# [Directions for this task]
Look over the lines below. Report each one that includes the string "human".

[Items from a dataset]
★ ★ ★

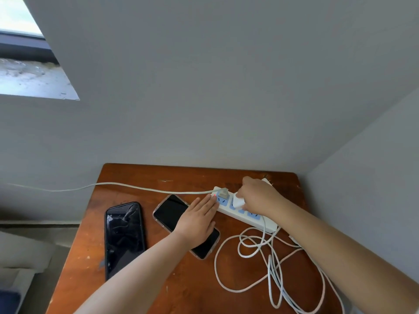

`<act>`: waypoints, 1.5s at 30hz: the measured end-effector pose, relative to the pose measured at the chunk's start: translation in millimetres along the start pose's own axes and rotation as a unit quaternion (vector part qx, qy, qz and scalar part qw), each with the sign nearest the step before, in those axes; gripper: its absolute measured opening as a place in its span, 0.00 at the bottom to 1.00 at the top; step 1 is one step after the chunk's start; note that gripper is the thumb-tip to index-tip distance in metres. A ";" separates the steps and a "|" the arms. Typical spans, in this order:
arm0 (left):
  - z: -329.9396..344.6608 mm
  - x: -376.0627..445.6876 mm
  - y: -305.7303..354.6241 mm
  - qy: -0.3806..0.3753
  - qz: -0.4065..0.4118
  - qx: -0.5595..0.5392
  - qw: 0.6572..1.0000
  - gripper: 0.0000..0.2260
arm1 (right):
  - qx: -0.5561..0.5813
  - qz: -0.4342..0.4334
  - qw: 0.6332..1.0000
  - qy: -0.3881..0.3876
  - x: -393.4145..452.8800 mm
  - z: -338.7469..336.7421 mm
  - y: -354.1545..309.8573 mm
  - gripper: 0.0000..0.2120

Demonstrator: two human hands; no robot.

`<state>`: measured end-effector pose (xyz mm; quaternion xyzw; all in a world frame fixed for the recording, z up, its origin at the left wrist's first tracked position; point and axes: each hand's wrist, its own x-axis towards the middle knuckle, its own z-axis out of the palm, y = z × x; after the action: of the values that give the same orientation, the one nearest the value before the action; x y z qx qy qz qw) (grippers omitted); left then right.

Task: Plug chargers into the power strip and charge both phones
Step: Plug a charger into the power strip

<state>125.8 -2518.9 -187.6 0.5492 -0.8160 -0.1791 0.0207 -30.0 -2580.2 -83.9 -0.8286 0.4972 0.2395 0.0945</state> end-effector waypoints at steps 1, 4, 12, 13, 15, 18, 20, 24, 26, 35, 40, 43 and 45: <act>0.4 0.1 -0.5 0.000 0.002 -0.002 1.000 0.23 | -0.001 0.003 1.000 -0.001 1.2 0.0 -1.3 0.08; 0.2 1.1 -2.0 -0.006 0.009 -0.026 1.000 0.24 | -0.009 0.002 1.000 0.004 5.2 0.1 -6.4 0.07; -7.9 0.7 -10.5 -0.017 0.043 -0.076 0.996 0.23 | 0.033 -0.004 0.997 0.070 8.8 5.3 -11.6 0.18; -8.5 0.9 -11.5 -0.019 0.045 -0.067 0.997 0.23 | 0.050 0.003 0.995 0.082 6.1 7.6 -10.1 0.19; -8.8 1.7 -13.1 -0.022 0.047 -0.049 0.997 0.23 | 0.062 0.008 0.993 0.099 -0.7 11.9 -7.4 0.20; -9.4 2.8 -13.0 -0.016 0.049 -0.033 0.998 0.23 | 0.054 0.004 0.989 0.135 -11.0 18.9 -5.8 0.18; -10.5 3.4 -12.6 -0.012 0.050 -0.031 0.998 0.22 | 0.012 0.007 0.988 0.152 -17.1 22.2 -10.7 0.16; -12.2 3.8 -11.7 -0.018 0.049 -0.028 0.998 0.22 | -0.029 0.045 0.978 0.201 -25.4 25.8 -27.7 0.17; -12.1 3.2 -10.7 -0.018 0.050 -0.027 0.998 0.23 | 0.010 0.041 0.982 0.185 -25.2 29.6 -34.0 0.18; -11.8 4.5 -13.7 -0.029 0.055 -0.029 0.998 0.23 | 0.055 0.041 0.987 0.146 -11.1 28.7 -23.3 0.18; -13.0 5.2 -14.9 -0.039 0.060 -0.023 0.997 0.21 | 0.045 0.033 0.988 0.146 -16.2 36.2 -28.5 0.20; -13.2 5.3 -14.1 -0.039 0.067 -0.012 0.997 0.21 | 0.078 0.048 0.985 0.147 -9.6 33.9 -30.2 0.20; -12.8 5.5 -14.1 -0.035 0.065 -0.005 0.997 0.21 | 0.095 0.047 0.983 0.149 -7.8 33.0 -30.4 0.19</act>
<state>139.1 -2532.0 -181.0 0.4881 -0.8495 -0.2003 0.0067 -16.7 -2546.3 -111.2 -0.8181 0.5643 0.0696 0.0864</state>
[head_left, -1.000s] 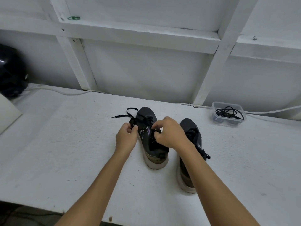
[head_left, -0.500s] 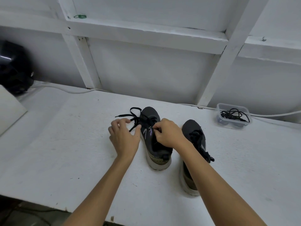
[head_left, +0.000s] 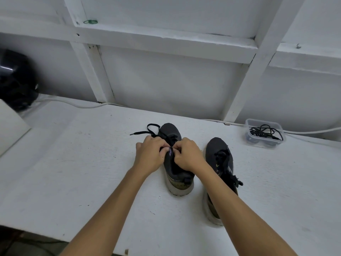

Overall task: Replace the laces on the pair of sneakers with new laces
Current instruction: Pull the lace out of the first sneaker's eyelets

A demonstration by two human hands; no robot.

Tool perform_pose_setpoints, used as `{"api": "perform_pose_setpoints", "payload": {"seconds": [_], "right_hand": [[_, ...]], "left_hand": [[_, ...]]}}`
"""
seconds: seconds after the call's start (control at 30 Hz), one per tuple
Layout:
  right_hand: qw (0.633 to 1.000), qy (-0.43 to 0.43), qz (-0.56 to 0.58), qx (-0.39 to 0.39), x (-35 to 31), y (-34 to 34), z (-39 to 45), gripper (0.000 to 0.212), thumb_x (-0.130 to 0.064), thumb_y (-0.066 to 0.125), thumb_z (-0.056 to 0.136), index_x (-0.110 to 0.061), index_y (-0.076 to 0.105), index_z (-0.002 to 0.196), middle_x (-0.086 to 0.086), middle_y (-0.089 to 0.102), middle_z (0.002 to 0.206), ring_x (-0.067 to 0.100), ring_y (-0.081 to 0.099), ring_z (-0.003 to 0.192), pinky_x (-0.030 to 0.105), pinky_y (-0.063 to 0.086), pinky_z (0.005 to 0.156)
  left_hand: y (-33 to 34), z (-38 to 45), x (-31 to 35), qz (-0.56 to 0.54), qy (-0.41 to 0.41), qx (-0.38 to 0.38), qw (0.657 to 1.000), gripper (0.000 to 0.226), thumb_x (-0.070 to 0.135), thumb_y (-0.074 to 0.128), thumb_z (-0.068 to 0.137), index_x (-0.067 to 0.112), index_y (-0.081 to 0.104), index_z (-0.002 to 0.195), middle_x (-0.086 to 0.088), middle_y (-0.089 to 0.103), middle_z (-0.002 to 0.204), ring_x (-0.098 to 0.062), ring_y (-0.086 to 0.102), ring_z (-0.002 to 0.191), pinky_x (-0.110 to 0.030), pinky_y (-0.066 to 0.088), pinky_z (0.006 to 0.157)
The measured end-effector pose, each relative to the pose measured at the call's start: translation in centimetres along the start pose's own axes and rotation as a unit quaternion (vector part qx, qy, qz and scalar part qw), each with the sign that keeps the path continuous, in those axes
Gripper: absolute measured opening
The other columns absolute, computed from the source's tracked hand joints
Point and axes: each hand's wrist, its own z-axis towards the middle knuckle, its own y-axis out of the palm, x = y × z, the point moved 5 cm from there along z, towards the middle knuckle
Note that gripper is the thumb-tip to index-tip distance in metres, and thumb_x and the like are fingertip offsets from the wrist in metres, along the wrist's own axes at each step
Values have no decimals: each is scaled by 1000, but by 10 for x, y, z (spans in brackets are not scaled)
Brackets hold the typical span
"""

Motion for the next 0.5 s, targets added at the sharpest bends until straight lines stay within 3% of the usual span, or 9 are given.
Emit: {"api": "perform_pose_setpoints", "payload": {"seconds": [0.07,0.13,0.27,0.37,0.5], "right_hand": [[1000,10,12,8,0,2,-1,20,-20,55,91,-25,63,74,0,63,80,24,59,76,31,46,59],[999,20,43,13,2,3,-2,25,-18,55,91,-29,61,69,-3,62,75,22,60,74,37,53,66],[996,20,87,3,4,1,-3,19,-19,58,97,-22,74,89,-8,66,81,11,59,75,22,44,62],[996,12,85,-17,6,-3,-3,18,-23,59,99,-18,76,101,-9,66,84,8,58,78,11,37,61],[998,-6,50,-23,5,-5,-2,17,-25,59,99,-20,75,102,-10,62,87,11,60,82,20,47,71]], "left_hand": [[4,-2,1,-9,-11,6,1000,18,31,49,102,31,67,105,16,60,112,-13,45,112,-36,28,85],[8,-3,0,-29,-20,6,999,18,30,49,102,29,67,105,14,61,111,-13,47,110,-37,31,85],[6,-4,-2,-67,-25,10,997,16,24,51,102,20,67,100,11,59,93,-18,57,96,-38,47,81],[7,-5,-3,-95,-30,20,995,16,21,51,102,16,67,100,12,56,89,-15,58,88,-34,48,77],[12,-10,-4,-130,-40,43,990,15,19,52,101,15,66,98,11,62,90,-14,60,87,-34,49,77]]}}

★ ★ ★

# [Result for this task]
Demonstrator: two human hands; no robot.
A demonstration by two human hands; no robot.

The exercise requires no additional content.